Steve looked as though that was the last thing he expected her to ask. "I... don't know," he said. "It wasn't on you when you... came back."
Darcy tilted her head, trying to think of where it had been before...
Peggy's handbag. It had been in Peggy's handbag, and she'd dropped it when Angie—
"Get me a tablet. A laptop. Anything," she commanded.
"Darcy—" Jane pleaded.
Tony appeared in the doorway then, a device in his hand.
"Give me that thing," Darcy said.
"Why didn't you tell me she was awake?" Tony asked Steve, an accusing tone in his voice.
"She just—" Steve began.
"Give me your tablet!" Darcy shouted, sitting up from where she was laying on a hospital-style bed and reaching for the computer in Tony's hand.
"I need to ask you some questions," Tony said instead.
Darcy fastened her eyes on his and silently insisted.

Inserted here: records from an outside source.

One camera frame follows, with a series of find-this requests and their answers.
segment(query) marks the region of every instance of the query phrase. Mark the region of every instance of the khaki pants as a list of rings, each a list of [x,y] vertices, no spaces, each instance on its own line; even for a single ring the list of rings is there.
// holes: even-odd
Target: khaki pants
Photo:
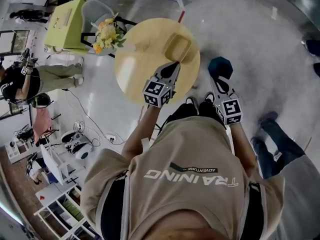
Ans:
[[[39,93],[47,93],[55,89],[68,89],[77,87],[73,77],[76,74],[82,73],[81,64],[72,64],[70,66],[52,65],[38,66],[39,76],[43,82],[42,89]]]

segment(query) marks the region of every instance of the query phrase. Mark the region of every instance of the white floor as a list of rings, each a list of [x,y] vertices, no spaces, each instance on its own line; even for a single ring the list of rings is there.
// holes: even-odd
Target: white floor
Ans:
[[[181,13],[176,2],[167,0],[103,2],[117,4],[124,18],[136,22],[158,17],[178,20]],[[195,83],[198,88],[188,95],[202,99],[212,90],[207,66],[211,59],[223,56],[233,65],[231,80],[243,103],[242,125],[248,138],[256,132],[256,122],[261,114],[277,110],[280,126],[304,149],[317,133],[320,107],[317,95],[320,79],[312,69],[315,59],[301,45],[304,33],[279,10],[275,20],[272,4],[259,0],[187,0],[185,4],[182,24],[194,34],[201,54],[200,73]],[[78,61],[79,56],[74,54],[55,54],[45,60],[48,54],[43,52],[44,34],[45,31],[38,34],[34,50],[40,65],[70,65]],[[121,143],[129,137],[146,110],[145,106],[129,101],[121,91],[115,78],[114,63],[109,56],[84,56],[84,83],[70,89],[100,129],[85,115],[70,92],[59,90],[50,94],[56,101],[50,110],[62,113],[60,132],[71,130],[75,121],[84,121],[86,136],[91,140],[96,138],[94,145],[100,144],[85,159],[86,171],[102,148],[121,152]],[[166,105],[158,124],[184,101]],[[120,145],[109,143],[106,135],[115,135],[115,143]],[[271,151],[275,150],[270,139],[266,143]],[[318,146],[314,142],[312,145],[310,157],[318,161],[320,167],[319,156],[314,152]],[[81,173],[80,184],[85,174]]]

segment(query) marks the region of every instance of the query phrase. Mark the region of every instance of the dark blue hexagon object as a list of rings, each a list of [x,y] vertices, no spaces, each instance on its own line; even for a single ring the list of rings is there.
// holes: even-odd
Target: dark blue hexagon object
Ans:
[[[208,70],[213,79],[217,79],[219,76],[230,79],[232,72],[234,71],[231,62],[224,57],[212,59],[208,66]]]

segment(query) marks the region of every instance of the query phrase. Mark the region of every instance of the flower bouquet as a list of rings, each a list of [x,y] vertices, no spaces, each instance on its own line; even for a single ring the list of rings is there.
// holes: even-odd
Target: flower bouquet
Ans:
[[[100,54],[103,49],[114,49],[114,48],[123,48],[123,44],[126,41],[124,39],[123,30],[117,26],[115,18],[118,16],[116,13],[113,18],[107,18],[105,21],[101,22],[99,25],[96,25],[91,22],[91,25],[94,26],[97,31],[95,33],[96,39],[93,44],[93,49],[95,53]]]

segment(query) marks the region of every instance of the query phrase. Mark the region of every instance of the round wooden table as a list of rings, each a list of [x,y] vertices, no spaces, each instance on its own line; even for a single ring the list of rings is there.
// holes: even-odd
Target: round wooden table
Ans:
[[[200,52],[191,32],[172,19],[147,19],[135,25],[124,36],[126,42],[135,45],[135,51],[118,49],[115,53],[116,80],[133,102],[145,104],[143,88],[159,66],[170,62],[165,57],[165,50],[175,34],[189,39],[191,46],[181,62],[175,83],[176,94],[170,103],[181,99],[193,86],[199,72]]]

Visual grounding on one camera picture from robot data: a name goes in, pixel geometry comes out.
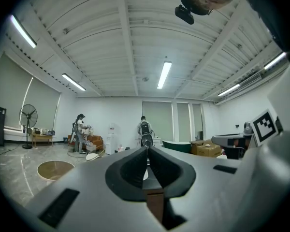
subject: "camera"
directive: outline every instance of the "camera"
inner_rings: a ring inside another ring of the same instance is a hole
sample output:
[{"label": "camera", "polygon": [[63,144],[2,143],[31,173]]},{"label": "camera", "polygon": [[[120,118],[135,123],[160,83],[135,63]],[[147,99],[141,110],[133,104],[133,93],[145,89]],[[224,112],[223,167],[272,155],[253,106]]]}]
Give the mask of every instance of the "camera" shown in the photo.
[{"label": "camera", "polygon": [[190,25],[194,23],[192,14],[188,9],[184,8],[182,5],[179,5],[178,7],[175,8],[175,15]]}]

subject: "qr-like tag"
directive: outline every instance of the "qr-like tag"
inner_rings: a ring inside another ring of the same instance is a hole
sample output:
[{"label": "qr-like tag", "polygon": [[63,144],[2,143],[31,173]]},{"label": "qr-like tag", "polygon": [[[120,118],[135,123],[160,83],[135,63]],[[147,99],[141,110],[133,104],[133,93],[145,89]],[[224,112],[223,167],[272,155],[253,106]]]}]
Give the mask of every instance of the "qr-like tag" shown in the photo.
[{"label": "qr-like tag", "polygon": [[252,121],[252,128],[258,146],[266,143],[278,134],[276,124],[268,109]]}]

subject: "black rubber pad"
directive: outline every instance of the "black rubber pad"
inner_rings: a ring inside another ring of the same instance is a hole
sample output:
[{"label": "black rubber pad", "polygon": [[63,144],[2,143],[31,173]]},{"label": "black rubber pad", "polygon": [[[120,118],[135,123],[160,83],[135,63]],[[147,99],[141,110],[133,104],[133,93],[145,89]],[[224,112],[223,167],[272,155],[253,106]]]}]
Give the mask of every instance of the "black rubber pad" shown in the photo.
[{"label": "black rubber pad", "polygon": [[237,170],[237,168],[227,167],[227,166],[223,166],[223,165],[216,165],[215,167],[213,167],[213,169],[216,169],[216,170],[222,171],[222,172],[226,172],[226,173],[230,173],[230,174],[234,174]]},{"label": "black rubber pad", "polygon": [[39,219],[55,228],[67,213],[78,194],[79,191],[65,189],[39,216]]}]

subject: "ceiling light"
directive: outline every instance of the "ceiling light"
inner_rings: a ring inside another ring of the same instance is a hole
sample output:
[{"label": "ceiling light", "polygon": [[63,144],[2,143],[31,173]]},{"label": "ceiling light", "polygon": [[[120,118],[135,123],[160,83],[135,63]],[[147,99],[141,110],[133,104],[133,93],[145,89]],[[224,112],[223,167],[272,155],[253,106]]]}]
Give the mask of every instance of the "ceiling light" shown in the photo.
[{"label": "ceiling light", "polygon": [[236,89],[236,88],[239,87],[239,86],[240,86],[239,84],[236,84],[235,86],[233,86],[233,87],[227,89],[226,91],[223,91],[222,93],[218,94],[218,96],[223,96],[223,95],[225,95],[225,94],[231,92],[232,90]]},{"label": "ceiling light", "polygon": [[86,91],[85,88],[83,88],[82,86],[80,86],[76,81],[74,81],[72,78],[70,78],[66,73],[62,74],[62,76],[67,79],[70,83],[74,84],[75,86],[77,86],[80,90],[82,91]]},{"label": "ceiling light", "polygon": [[162,89],[163,88],[165,79],[168,76],[168,73],[170,71],[171,66],[172,66],[171,62],[164,62],[163,69],[162,69],[162,72],[161,72],[161,76],[160,76],[160,80],[159,80],[157,89]]},{"label": "ceiling light", "polygon": [[35,41],[30,37],[30,35],[26,32],[26,30],[21,26],[20,22],[15,18],[14,15],[10,17],[11,22],[14,24],[18,32],[25,38],[25,40],[31,45],[33,48],[36,47]]},{"label": "ceiling light", "polygon": [[268,68],[272,67],[274,64],[276,64],[278,61],[280,61],[284,56],[286,55],[285,52],[277,56],[275,59],[273,59],[271,62],[269,62],[267,65],[264,66],[264,69],[267,70]]}]

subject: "air conditioner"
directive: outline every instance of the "air conditioner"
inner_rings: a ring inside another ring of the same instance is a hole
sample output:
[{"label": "air conditioner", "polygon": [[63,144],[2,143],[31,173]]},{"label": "air conditioner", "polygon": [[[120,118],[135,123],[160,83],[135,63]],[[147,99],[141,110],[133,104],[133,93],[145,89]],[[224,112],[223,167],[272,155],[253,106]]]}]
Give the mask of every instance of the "air conditioner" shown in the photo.
[{"label": "air conditioner", "polygon": [[244,89],[244,88],[246,88],[247,86],[251,85],[252,83],[255,83],[255,82],[257,82],[257,81],[259,81],[259,80],[261,80],[261,79],[262,79],[262,77],[261,77],[260,73],[257,73],[257,74],[255,74],[255,75],[249,77],[249,78],[246,79],[245,81],[241,82],[241,83],[240,83],[240,87],[239,87],[238,90]]}]

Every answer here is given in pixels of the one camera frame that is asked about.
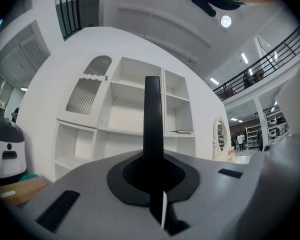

"Just give it to her, Tony," Jane said tearfully.
Steve sighed and stepped inside the room, putting his arm around Jane, and Tony followed slowly, allowing Darcy to snatch the tablet as soon as he was close enough.
He sank into the chair on the other side of the bed and weakly asked, "What happened?"
Darcy didn't pay much attention; she was googling fiercely and getting nothing for her trouble.
"Darcy," Tony said softly. "I—we thought you were dead."
No Angela Martinelli on imdb or wikipedia, nor, thankfully, in any obituaries. Darcy changed her tactics and focused on playbills. Maybe she'd moved, or… or gotten married, or something.
"You were gone for six days," Tony told her. "Where were you all that time?"
Darcy sighed, finding nothing she recognized even in the chorus lines of the New York stage scene.
"Darcy," Jane said again. "Please, tell us. Where were you?"
"Darcy?" Steve urged.
She looked up at him. There was a strange look in his eyes; it wasn't just concern that she might be crazy, it was more than that. Fear? What was Steve afraid of?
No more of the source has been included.